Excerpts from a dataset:
****************

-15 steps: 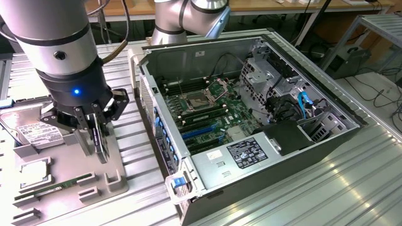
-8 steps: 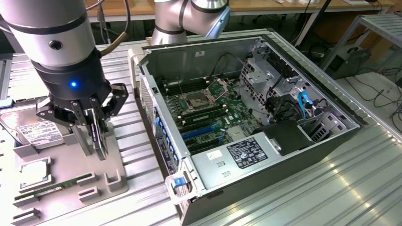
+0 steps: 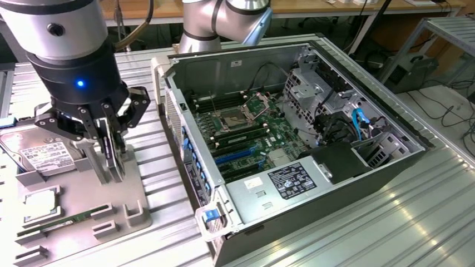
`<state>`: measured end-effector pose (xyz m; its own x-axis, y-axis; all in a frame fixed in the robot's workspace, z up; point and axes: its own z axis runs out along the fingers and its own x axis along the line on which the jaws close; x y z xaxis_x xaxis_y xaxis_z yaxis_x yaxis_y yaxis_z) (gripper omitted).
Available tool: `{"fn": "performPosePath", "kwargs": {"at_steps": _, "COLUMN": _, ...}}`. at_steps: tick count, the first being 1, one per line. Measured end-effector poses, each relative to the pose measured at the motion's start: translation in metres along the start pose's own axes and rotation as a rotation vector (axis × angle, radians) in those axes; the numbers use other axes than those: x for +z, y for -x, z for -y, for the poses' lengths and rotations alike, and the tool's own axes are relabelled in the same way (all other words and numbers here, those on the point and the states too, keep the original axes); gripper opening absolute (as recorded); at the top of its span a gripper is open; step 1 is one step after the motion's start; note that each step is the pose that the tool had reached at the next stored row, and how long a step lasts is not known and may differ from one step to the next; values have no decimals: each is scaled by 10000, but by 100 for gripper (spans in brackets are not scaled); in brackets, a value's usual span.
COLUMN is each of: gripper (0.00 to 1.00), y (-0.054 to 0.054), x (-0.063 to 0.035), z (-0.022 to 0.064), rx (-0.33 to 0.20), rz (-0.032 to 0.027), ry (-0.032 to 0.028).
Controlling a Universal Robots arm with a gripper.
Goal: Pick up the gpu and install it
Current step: 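Pick up the gpu and move the gpu toward the slot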
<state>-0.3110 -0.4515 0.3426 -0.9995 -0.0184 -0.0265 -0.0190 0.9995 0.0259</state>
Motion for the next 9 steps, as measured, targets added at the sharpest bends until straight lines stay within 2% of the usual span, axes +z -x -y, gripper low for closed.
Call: {"fn": "performPosePath", "kwargs": {"at_steps": 9, "gripper": 28, "y": 5, "x": -181, "z": -5, "rx": 0, "rz": 0, "ry": 0}}
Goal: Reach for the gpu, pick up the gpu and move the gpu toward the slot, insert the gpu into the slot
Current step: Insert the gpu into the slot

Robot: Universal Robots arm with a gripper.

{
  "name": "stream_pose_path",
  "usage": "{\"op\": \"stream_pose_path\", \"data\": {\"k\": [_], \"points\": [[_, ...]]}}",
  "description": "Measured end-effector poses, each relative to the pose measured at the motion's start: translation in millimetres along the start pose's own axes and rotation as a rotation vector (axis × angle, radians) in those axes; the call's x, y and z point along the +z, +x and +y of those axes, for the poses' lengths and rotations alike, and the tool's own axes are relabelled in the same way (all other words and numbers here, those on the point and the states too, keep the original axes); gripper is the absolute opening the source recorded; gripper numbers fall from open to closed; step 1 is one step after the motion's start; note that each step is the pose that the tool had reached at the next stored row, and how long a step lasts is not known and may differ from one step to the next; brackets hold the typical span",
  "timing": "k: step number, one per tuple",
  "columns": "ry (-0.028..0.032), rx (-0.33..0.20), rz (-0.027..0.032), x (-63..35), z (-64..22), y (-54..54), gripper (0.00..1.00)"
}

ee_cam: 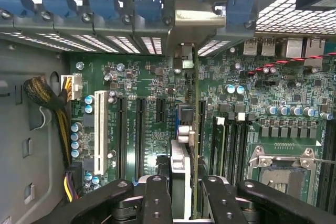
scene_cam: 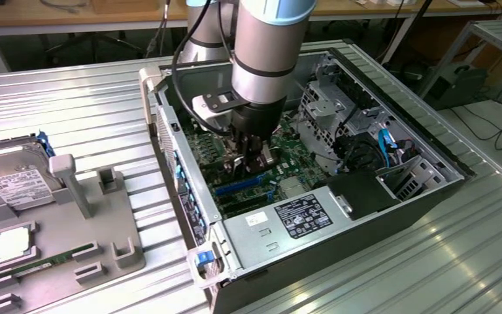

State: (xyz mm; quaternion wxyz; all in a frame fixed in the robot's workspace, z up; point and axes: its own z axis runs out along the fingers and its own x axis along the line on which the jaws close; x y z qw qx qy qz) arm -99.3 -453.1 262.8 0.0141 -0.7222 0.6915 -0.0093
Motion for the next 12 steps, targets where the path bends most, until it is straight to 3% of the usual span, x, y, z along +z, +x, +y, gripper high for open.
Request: {"op": "stream_pose_path", "data": {"k": [12], "points": [[-0.0001, 0.000, 0.0001, 7.0, 2.2, -0.8, 0.28]]}}
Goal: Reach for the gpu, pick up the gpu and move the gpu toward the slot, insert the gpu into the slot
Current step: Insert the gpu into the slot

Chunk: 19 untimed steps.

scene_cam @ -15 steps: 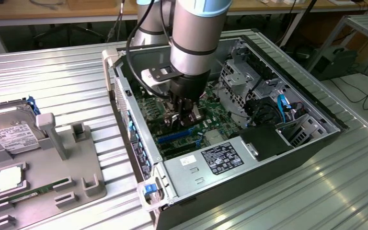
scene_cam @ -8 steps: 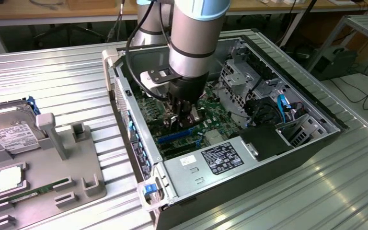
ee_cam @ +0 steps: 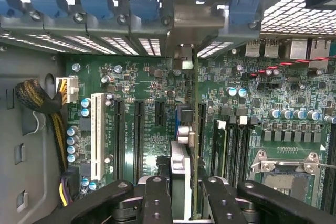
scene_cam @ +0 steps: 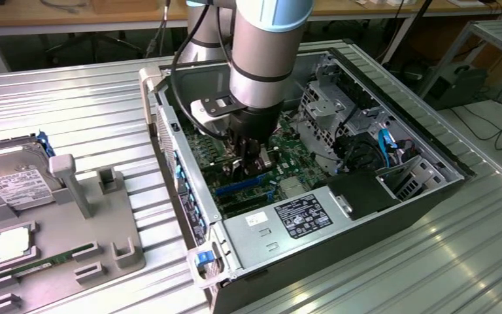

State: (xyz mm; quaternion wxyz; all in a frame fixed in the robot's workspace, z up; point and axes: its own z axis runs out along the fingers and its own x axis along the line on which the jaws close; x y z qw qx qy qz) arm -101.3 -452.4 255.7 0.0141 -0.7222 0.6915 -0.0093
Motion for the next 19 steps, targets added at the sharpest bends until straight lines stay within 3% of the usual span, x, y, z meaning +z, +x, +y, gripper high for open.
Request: {"op": "stream_pose_path", "data": {"k": [10, 19], "points": [[-0.0005, 0.000, -0.0002, 5.1, 3.1, -0.7, 0.28], [-0.0101, 0.000, -0.0007, 5.4, 3.1, -0.7, 0.28]]}}
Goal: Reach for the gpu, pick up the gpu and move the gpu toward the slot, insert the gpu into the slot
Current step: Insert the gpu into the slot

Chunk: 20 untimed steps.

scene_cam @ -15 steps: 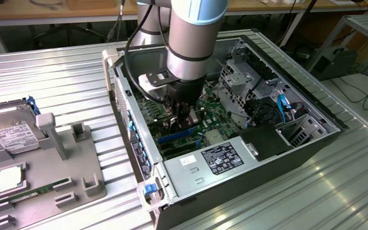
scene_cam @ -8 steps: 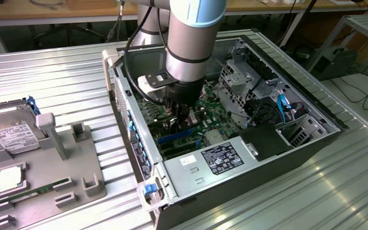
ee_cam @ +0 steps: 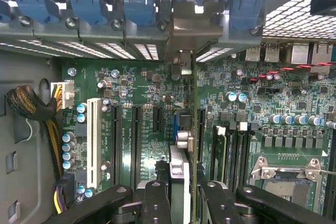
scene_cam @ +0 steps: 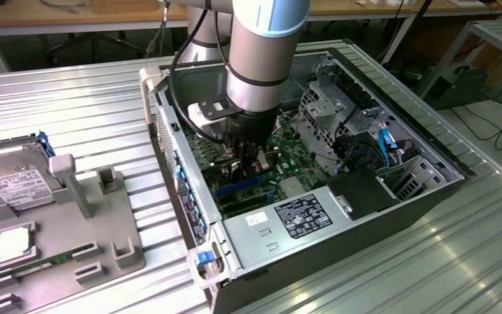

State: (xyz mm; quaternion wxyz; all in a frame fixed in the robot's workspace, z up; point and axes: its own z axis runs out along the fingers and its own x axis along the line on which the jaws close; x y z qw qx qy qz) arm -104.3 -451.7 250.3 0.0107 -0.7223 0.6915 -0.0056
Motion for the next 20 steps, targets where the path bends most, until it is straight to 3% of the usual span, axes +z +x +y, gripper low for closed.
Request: {"op": "stream_pose_path", "data": {"k": [20], "points": [[-0.0022, 0.000, 0.0001, 7.4, 0.2, 0.1, 0.28]]}}
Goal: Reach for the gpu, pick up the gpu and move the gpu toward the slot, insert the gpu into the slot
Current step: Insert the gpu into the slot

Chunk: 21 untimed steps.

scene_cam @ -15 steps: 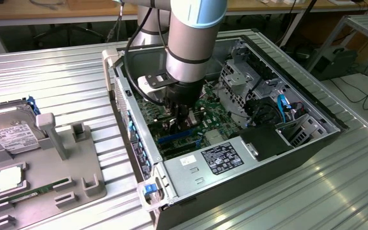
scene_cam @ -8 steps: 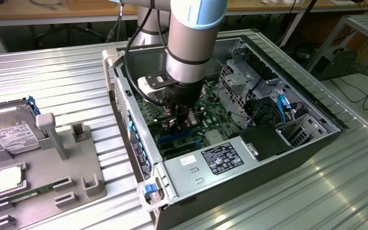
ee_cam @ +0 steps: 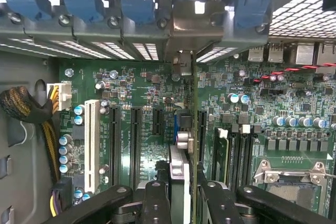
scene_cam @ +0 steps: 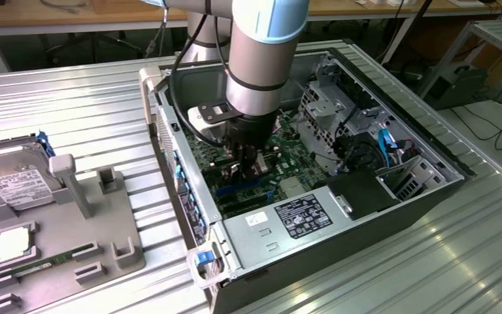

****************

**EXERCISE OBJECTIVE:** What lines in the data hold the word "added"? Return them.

**OUTPUT FOR THIS TASK:**
Motion for the next 9 steps, as measured, targets added at the sharpest bends until straight lines stay within 2% of the usual span, axes +z -x -y, gripper low for closed.
Motion for the next 19 steps, targets added at the sharpest bends until straight lines stay within 3% of the usual span, x, y, z meaning +z, +x, +y, gripper high for open.

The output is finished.